PAMELA: Not the first, but … maybe the second? I know I was posting in the Writers’ Digest poetry forum before Poetic Asides. That’s where I first saw references made to Robert’s prompts on PA, but it took me a while to figure out what they were talking about, and longer still to find my way over there to participate. November 2008 was my first PAD, and while I’ve started every one since then, I fell out of two of them due to computer problems. I do most of my writing & editing on my pc, and it was just too hard to do that at the library when my computer died. Technology is a beautiful thing, when it works… and a real pain in the butt, when it doesn’t! And then, too, there was a stretch of time after one of the PADs, when I was so exhausted and drained, I don’t think I returned to PA until the next PAD – six months later! (Did I say my muse can be moody?)

MARIE ELENA: You just began blogging relatively recently ( “Wander Ponder Poems & Pix”).   I love the title, and how you creatively incorporate your passions.  What made you decide to begin a blog?

PAMELA: Wow! Thank you, Marie! So glad you like it! Took me a long time to get my act together and start blogging, but I’m always thrilled when someone actually enjoys something I put out there! I only just got it “kicked off” on March 6th of this year. (Was aiming to march forth on March fourth, but, was late… as usual).

I started blogging for a couple of reasons. Firstly, because I was hoping that by having a place to share my stuff (other than my facebook wall), and a “definitive deadline” (more like a line in the sand, really), I might be able to prompt my lazy muse to be a bit more productive. (Yeah, sure… a girl can dream, right?)

Another reason I started the blog is a bit of a story in itself: Last year, I was talked into performing a couple of my poems before a live audience. Some friends of ours (David & Douglas Bibbey) were starting up a TV production company. As a part of that effort, they organized “First Thursdays” – a variety show of live performances (all original material – music, stories and poetry). It was a new & exciting concept! The music talent was easy to come by: musicians are mostly performers, after all. But finding story tellers and poets who were crazy enough – I mean willing – to recite their work in public was a slightly tougher task. (My husband, of course, was crazy enough, so he jumped at the chance, and I… got dragged along, kicking and screaming.) When I expressed my discomfort over reading my poems aloud — saying I’d rather just WRITE poetry — David’s response was that poems shouldn’t just “sleep in a book.” They were meant to be read aloud (he said), shared and performed (he insisted), so … I got suckered in – I mean, convinced – to read a couple of my poems.

Well, needless to say, I survived the trauma (although, I’m still not fond of getting up in front of an audience!) And David did convince me that poetry really is meant to be shared (mostly), and shortly after my “performance experience,” I penned a poem for him, called “Poems Should Not Sleep,” which I posted on my blog. (Rolande Duprey — another multi-talented friend of mine — liked it so much that she turned it into a video. I’m including the poem here in the hope that you will enjoy it too — and also because it told me it wants to be shared!)

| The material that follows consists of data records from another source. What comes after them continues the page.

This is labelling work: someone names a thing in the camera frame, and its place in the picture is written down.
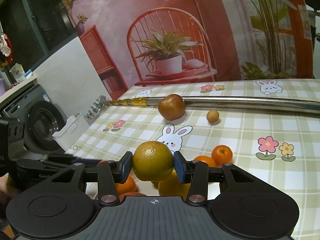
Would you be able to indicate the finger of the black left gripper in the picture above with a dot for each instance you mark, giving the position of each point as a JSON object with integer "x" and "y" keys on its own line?
{"x": 63, "y": 158}
{"x": 30, "y": 172}

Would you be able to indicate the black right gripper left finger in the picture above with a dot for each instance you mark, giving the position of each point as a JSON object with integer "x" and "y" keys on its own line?
{"x": 106, "y": 173}

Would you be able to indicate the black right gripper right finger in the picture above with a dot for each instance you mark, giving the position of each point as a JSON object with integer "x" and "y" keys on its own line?
{"x": 198, "y": 175}

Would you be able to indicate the orange tangerine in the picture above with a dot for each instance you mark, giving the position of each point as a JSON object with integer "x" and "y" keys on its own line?
{"x": 222, "y": 154}
{"x": 206, "y": 159}
{"x": 128, "y": 186}

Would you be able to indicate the yellow-green round fruit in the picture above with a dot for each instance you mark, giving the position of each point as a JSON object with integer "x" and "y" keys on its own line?
{"x": 152, "y": 161}

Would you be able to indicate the small tan longan fruit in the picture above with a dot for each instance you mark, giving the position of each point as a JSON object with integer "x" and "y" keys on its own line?
{"x": 212, "y": 116}

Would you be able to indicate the left hand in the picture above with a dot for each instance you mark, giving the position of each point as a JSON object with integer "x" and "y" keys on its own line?
{"x": 7, "y": 192}

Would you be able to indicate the yellow lemon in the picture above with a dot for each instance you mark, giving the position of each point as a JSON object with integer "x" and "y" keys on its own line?
{"x": 173, "y": 187}

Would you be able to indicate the orange tangerine on table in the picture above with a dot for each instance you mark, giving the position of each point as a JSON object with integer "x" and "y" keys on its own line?
{"x": 222, "y": 154}

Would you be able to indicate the grey washing machine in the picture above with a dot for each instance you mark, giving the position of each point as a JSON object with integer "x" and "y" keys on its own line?
{"x": 41, "y": 117}

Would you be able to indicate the white plastic box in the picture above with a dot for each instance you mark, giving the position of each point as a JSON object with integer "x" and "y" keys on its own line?
{"x": 75, "y": 126}

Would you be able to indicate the long metal pole gold band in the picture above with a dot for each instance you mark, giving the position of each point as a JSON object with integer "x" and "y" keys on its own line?
{"x": 303, "y": 107}

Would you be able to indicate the white cup on shelf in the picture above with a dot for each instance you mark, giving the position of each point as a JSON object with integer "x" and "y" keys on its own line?
{"x": 18, "y": 72}

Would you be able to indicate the red-brown apple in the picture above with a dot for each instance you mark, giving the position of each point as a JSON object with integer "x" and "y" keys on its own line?
{"x": 172, "y": 107}

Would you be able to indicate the checkered bunny tablecloth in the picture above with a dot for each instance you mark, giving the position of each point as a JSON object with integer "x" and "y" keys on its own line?
{"x": 280, "y": 149}

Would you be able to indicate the printed chair plant backdrop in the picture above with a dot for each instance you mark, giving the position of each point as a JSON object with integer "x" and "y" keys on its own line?
{"x": 161, "y": 42}

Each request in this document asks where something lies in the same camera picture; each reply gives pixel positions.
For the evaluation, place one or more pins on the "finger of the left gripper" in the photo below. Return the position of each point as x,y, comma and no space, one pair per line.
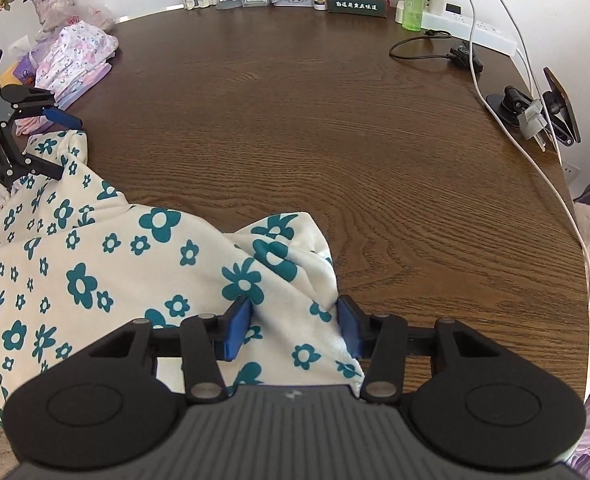
27,102
38,166

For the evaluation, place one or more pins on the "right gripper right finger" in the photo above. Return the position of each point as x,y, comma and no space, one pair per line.
387,340

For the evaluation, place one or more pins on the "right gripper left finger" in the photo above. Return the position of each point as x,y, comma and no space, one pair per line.
201,342

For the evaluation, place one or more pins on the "cream teal flower garment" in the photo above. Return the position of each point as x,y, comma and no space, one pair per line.
77,261

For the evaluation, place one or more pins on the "pastel pink blue clothes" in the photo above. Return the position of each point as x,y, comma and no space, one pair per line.
68,84

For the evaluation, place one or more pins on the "pink floral folded clothes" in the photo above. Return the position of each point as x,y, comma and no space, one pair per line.
81,45

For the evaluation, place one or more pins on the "purple tissue pack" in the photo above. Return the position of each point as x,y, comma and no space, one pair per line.
26,69

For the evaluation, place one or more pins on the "clear plastic bag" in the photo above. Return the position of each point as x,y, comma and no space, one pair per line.
62,16

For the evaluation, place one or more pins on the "white clip row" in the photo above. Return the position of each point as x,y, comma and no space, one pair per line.
198,4

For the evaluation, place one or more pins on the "black phone stand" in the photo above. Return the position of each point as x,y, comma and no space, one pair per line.
550,115

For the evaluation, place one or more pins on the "white power strip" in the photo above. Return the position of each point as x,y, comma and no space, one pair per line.
459,26

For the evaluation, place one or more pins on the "dark red gift box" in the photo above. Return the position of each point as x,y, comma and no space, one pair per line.
373,8

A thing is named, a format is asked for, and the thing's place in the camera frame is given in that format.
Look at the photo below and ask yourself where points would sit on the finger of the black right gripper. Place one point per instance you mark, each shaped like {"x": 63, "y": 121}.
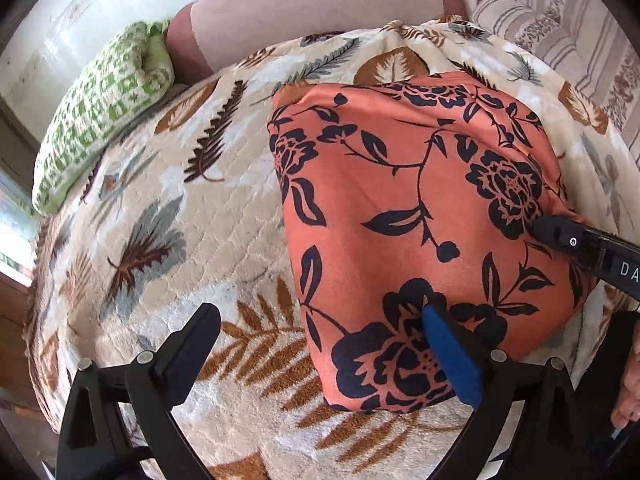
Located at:
{"x": 608, "y": 257}

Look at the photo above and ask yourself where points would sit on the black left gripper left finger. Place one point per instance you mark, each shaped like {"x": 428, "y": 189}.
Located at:
{"x": 117, "y": 417}

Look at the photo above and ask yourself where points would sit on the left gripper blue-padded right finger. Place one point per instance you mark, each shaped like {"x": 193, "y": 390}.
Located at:
{"x": 547, "y": 443}

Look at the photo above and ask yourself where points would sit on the orange floral garment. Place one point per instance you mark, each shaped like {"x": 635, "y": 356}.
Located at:
{"x": 420, "y": 193}

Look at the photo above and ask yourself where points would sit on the person's hand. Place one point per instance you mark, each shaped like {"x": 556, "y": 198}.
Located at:
{"x": 627, "y": 406}

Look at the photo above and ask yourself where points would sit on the cream leaf-pattern blanket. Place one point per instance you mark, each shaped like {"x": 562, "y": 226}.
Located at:
{"x": 187, "y": 209}

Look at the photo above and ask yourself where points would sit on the stained glass window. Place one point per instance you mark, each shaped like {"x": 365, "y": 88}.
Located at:
{"x": 19, "y": 225}

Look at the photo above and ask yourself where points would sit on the striped beige pillow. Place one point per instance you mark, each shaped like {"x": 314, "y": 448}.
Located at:
{"x": 581, "y": 40}

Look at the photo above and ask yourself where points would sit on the green checkered pillow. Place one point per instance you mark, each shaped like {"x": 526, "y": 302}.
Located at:
{"x": 130, "y": 74}

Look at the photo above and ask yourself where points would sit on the pink upholstered headboard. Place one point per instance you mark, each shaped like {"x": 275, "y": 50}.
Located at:
{"x": 208, "y": 35}

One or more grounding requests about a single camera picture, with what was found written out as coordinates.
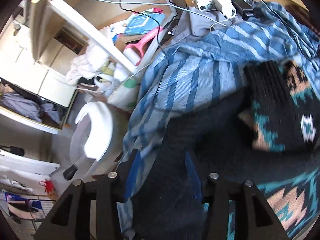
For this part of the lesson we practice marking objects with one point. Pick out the blue striped bed sheet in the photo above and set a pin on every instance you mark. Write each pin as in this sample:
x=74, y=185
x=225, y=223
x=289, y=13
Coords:
x=190, y=75

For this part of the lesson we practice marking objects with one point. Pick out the white shelf unit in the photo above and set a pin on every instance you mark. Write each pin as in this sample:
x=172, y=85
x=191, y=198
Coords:
x=36, y=61

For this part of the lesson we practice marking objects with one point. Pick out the pink lint roller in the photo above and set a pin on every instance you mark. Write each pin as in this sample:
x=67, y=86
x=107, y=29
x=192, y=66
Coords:
x=135, y=51

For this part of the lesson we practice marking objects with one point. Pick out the black power adapter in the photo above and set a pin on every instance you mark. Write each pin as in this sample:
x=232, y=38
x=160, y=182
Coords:
x=243, y=9

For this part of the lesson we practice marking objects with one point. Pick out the white power strip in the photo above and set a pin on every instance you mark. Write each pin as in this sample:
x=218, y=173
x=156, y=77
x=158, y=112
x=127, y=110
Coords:
x=224, y=6

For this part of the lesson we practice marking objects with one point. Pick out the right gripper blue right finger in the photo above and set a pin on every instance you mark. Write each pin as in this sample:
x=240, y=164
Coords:
x=254, y=218

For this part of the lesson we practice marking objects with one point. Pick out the black patterned knit sweater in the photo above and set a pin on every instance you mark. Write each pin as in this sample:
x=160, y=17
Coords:
x=267, y=132

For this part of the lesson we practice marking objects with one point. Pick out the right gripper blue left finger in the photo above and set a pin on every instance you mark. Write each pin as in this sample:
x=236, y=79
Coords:
x=70, y=216

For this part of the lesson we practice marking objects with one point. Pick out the white round stool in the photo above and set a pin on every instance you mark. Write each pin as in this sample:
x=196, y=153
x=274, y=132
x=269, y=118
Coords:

Poems should not sleep in a book, nor slumber under a rock. They are meant to be
set free, read aloud, sung, shouted, performed on a stage, danced about – as a waltz
or tango or even the Can Can – except, of course, for those that you can’t… can’t….

Not every poem is an exhibitionist; not all are meant to be circus performers,
dogs and ponies, amusements for the masses. Some are more private and personal;
intended to be taken in small drams – like medicine, poison, or some fine wine:
inhaled, sipped, held on the tongue, swished about, perhaps, then … spit out.

Some poems should be kept in a jar on your nightstand, taken out each evening
to be touched and fondled, smoothed like velvet under your rough hands, then,
stripped naked and taken to bed, alone … or not alone.

Some are intended to be closely examined, under a microscope, maybe – or tacked
and pinned to a butterfly board, dissected, eviscerated, boiled down and distilled, or
taken apart, then re-assembled, like a jigsaw puzzle, while others are only ever meant
to be observed from a distance – via satellite or telescopic lens.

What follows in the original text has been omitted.